## Requirement
Your whole reply should be the lines from the one that contains "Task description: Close" through the last line of the listing, copied exactly.

----- Collected material

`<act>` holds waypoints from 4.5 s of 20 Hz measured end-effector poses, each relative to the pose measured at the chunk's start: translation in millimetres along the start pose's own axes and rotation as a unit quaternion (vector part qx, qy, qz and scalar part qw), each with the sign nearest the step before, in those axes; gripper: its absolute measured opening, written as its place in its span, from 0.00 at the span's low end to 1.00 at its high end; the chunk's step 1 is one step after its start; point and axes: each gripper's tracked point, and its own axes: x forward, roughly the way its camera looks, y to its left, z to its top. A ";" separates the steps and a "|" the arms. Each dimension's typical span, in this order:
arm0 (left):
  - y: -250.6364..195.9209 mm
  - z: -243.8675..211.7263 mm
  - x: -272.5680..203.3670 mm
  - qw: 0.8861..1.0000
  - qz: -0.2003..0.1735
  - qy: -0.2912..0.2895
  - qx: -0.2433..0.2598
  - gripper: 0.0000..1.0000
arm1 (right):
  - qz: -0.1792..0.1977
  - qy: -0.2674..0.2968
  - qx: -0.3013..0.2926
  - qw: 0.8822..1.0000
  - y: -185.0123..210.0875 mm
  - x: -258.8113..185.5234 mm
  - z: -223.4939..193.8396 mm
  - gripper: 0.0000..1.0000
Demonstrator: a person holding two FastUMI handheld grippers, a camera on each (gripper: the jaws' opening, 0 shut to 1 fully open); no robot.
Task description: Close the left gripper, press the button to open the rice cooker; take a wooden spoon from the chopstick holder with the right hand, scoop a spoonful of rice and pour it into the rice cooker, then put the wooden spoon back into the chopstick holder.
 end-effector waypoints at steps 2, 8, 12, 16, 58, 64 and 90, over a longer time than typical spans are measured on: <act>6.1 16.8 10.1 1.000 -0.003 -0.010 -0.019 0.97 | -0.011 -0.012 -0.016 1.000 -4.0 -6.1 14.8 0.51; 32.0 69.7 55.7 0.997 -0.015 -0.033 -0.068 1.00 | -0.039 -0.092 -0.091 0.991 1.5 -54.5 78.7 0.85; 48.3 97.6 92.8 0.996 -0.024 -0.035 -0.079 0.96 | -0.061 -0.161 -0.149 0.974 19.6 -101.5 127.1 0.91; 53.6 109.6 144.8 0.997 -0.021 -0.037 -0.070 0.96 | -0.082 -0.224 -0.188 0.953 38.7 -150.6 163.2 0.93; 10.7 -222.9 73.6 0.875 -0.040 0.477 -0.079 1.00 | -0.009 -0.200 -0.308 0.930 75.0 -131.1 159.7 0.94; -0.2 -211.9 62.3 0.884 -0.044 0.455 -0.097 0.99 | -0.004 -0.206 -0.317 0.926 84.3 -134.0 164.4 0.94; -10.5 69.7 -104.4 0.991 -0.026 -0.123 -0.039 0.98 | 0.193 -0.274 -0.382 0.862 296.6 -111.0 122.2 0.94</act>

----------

## Reply to the exercise
Task description: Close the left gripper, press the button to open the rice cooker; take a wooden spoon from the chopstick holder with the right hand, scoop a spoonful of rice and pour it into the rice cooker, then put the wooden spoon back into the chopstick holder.
 end-effector waypoints at steps 2, 8, 12, 16, 58, 64 and 90, over a longer time than typical spans are measured on: <act>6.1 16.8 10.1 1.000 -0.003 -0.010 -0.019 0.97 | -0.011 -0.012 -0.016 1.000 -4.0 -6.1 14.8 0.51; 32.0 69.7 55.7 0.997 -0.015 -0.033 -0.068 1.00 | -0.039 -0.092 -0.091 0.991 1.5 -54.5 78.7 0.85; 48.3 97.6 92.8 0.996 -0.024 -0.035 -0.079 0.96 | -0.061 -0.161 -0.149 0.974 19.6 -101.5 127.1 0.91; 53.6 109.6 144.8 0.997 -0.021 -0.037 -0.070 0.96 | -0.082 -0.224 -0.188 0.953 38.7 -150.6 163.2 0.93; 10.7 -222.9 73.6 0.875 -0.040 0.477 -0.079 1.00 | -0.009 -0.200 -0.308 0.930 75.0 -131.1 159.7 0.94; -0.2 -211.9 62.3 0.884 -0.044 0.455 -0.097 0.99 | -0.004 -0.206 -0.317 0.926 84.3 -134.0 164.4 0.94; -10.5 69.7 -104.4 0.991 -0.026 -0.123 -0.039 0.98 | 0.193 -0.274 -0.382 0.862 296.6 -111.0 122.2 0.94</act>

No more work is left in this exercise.